Chow San spent over a decade as an entrepreneur before launching Intellibrand in 2015. He identified a critical gap in the e-commerce space: major brands lacked visibility into how their digital trade marketing spending translated to actual sales. The insight came from seeing international companies struggle to optimize pricing, assortment, and promotional strategies across their e-commerce channels. Intellibrand was built to solve this by aggregating product data, analyzing competitive positioning, and correlating marketing spend directly to revenue outcomes.

Building the First Version

The company bootstrapped initially before raising a $1.5M equity round at a $5M pre-money valuation from DJF Ventures. The founding team was lean—just six people, split between three in sales/marketing and three in customer success. Rather than spreading thin across multiple channels, they focused heavily on customer success and retention from day one, recognizing that their B2B enterprise segment required deep partnership and ongoing value delivery.

Finding the First Customers

Intelibrand's early customers were major multinational consumer brands already operating in e-commerce: Nestlé, Reckitt, and In-Lever among others. These enterprise clients paid $2,500 per month on average, representing a clear willingness to pay for sophisticated market intelligence. Remarkably, many of these customers came through existing client relationships—international companies taking the solution from Brazil and deploying it across their regional offices. This word-of-mouth adoption among global enterprises became a powerful growth lever.

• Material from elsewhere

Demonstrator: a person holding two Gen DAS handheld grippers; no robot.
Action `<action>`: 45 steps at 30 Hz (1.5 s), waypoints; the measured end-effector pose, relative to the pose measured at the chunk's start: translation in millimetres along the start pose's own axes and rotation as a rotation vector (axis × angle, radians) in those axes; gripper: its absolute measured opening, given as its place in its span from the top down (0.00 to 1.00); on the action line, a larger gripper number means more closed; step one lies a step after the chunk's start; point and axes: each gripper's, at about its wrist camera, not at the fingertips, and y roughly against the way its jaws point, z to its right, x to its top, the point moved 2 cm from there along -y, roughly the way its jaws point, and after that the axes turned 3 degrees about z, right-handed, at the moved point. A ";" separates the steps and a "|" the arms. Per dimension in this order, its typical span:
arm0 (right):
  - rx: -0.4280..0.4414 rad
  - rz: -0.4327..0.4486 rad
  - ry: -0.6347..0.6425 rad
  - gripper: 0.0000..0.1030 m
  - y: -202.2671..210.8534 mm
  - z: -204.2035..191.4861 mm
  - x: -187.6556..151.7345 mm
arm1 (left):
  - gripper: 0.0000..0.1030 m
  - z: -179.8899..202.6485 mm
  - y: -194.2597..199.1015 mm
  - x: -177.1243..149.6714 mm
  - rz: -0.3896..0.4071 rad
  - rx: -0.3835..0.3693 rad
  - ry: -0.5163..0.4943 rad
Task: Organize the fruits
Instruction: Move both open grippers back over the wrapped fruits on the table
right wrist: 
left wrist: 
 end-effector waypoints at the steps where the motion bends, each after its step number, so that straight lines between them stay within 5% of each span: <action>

What Worked (and What Didn't)

The unit economics proved compelling: $3,000 customer acquisition cost against $2,500 monthly revenue meant a two-month payback period. With zero churn in the early years (as Chow noted, "we just got one person off churn"), lifetime value was theoretically unlimited. What worked was targeting the right buyer—large multinational brands with real budget and complexity that demanded their solution. What they avoided was spreading marketing spend across channels; instead, they invested heavily in the sales team and customer success operations. By mid-2018, they were doing $40K MRR (up from $5K at launch), with ambitious targets to hit $200K MRR by year-end as they expanded throughout Latin America.

Where They Are Now

By July 2018, Intellibrand had proven the model worked at scale within their niche. With $1.2M ARR and 40 enterprise customers, they were doubling year-over-year growth. Their next phase centered on geographic expansion—moving beyond Brazil into other Latin American markets where their existing customers had regional operations. The playbook was clear: land global brands in one market, then expand with them into adjacent regions.